Der Landgang der Wirbeltiere könnte durch Umweltveränderungen im Zusammenspiel mit phänotypischer Plastizität seinen Anfang genommen haben. Gemeint ist die Variabilität des Phänotyps in Abhängigkeit von Umwelteinflüssen: Zwei Individuen der gleichen Art, die unter verschiedenen Umweltbedingungen heranwachsen, können geringfügig voneinander abweichende körperliche Merkmale entwickeln. Kanadische Evolutionsforscher unternahmen dazu ein Experiment mit heute lebenden Flösselhechten, um die damaligen Prozesse nachzubilden. Flösselhechte leben in den Süßgewässern des tropischen Afrika und gelten als die „primitivsten“ rezenten Strahlenflosser. Damit können sie als modernes Analogon zu den fischartigen Fleischflossern dienen, aus denen im Devon die ersten Landwirbeltiere hervorgingen. In einem achtmonatigen Versuch beobachteten sie, wie sich juvenile Senegal-Flösselhechte (Polypterus senegalus) körperlich entwickeln, wenn man ihnen die Möglichkeit, ins Wasser zu gehen, vollständig verwehrt. Infolge des fehlenden Auftriebs veränderte sich sowohl die Muskulatur als auch der Knochenbau, insbesondere der Brustflossen und des Schultergürtels. Dies geschah in einer ähnlichen Art und Weise wie es im Fossilbericht devonischer fischartiger Fleischflosser (z. B. Eusthenopteron), „Fischapoden“ (z. B. Tiktaalik) und frühester vierbeiniger Vertreter (z. B. Ichthyostega) zu beobachten ist. Die Versuchsindividuen konnten zudem signifikant besser auf dem Trockenen „laufen“ als die Individuen der überwiegend im Wasser gehaltenen Kontrollgruppe. Solche anfangs nur phänotypischen Adaptationen könnten vor 400 Millionen Jahren auch bei den fischartigen Vorläufern der Tetrapoden aufgetreten und erst nachfolgend durch genetische Mutationen via Selektion in der betroffenen Population fixiert worden sein.[28] Die evolutionäre Abfolge wäre demnach nicht: zufällige genetische Mutation → natürliche Selektion → Adaptation in der Population, sondern umgekehrt: Veränderung der Umweltbedingungen → dauerhafte, noch nicht genetisch vererbbare phänotypische Adaptation → genetische Fixierung (genetische Assimilation) der phänotypischen Adaptation durch zufällige Mutationen. Allerdings widerspricht dieses Szenario den bisherigen Erkenntnissen über die Evolution der Stammtetrapoden, wonach Beine und Zehen bereits vor dem Übergang zu einer terrestrischen Lebensweise entstanden sein sollen.[29]

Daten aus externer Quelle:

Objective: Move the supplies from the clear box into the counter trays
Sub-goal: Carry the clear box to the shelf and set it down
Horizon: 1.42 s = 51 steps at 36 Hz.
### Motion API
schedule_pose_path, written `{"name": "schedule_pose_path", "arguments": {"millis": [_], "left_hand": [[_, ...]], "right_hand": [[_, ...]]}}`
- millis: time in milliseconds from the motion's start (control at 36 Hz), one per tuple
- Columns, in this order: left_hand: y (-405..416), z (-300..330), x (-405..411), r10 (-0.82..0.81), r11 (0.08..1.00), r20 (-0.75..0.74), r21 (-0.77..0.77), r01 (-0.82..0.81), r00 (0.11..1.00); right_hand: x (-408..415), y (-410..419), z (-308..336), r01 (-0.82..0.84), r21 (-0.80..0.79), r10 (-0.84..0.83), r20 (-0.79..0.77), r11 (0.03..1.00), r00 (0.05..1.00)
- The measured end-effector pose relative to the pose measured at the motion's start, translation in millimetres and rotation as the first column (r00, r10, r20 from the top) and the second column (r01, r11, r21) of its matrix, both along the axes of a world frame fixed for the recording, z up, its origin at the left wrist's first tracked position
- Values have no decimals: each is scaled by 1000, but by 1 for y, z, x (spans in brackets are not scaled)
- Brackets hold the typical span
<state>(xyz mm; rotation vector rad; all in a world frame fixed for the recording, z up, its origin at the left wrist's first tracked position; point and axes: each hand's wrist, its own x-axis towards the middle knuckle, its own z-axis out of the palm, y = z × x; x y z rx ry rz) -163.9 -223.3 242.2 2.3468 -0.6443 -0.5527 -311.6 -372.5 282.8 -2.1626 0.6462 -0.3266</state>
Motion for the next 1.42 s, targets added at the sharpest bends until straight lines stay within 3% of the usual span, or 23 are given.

Ein weiteres Beispiel für einen Strahlenflosser, der ansatzweise trockenes Terrain erobert hat, ist der Schlammspringer. Im Gegensatz zu den devonischen Stammtetrapoden und dem Flösselhecht handelt es sich beim Schlammspringer um einen „Landgang“ im randmarinen Milieu.
Eine Rekonstruktion des Tidenhubs vor rund 400 Millionen Jahren ergab, dass überall dort, wo die ersten Landwirbeltiere auftraten, auch Ebbe und Flut stark waren. Der Wechsel von Ebbe und Flut könnten für die Stammtetrapoden der Grund gewesen sein Anpassungen zu entwickeln, die ihnen schließlich den Wechsel zu einem Leben an Land ermöglicht haben.[30]